Pero el viernes, con el fallo de la Audiencia Nacional Española, un país consideró que ciertos derechos no conocen fronteras, y que un tribunal nacional puede y debe juzgar determinados crímenes sin importarle dónde se cometieron o la nacionalidad de víctimas y victimarios. Es el precedente que le faltaba al prolijo Lord Bingham, quien también había señalado su preocupación por que se castigaran los crímenes de las dictaduras, pero se había excusado de abrir juicio él mismo, señalando con un gesto hacia un futuro más feliz que el presente, cuando exista un Tribunal Penal Internacional. Es uno de los casos, como el juez no podía dejar de saberlo, en que internacionalizar la cuestión significa aceptar la impunidad de los culpables y que las víctimas no tengan un tribunal donde se acepte juzgar delitos que sin embargo se proclaman como imprescriptibles.
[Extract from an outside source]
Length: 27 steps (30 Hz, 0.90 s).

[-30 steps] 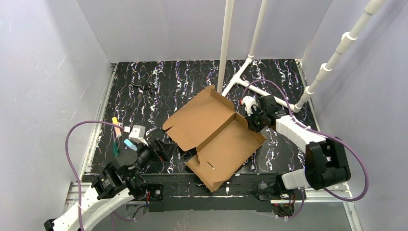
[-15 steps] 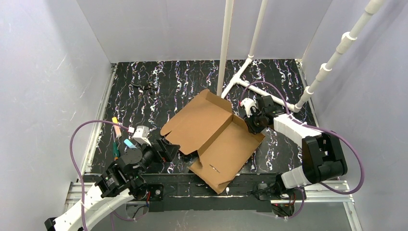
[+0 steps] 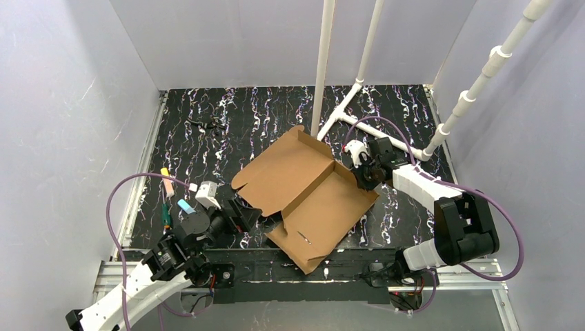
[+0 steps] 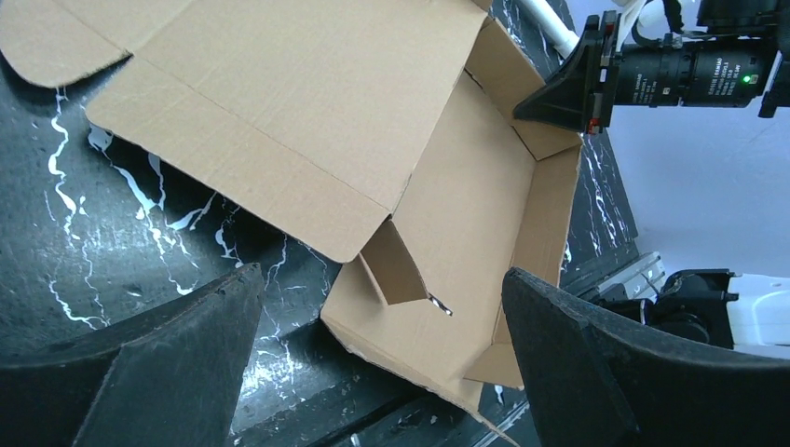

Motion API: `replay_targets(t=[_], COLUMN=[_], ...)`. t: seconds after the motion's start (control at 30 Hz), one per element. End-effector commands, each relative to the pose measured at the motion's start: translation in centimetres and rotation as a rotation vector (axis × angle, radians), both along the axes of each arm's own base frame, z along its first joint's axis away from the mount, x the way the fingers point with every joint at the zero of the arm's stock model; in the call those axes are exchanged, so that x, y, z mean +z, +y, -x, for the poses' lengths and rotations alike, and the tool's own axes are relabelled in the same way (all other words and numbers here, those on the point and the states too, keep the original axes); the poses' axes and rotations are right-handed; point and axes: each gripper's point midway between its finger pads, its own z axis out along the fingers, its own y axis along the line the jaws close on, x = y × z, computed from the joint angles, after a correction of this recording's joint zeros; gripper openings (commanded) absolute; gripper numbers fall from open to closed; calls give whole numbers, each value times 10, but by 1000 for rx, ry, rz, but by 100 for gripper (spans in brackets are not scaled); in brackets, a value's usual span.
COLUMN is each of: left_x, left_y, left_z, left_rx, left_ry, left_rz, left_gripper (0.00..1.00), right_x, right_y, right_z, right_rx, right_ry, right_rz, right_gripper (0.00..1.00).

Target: Fold the paper box

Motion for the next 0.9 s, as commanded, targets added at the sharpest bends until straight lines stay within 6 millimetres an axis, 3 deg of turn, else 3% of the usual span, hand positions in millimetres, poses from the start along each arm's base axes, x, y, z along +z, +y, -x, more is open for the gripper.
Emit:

La Cámara de los Lores, ante quien fue apelada la decisión de Lord Bingham, podrá ahora expresar de forma abierta o callada su desagrado por la decisión española, pero no podrá negar su existencia. Hasta que no haya un gobierno mundial --y no es tan claro que sea deseable que lo haya pronto--, un Tribunal Penal Internacional, como aquel del que se estableció una base en Roma, es una ilusión. A lo sumo, servirá para tanto como el Consejo de Seguridad de las Naciones Unidas sirve hoy para impedir o limitar las masacres de Kosovo, del Congo o del Golfo de Guinea. Mientras, habrá que esperar a que países que puedan permitírselo hagan, como hizo España, un lugar creciente en sus legislaciones y en sus justicias nacionales o regionales para el genocidio, los crímenes de guerra y de lesa humanidad, y la tortura. Es académico decir que la decisión española fue un triunfo del derecho. Es más significativo que fue una victoria para las víctimas.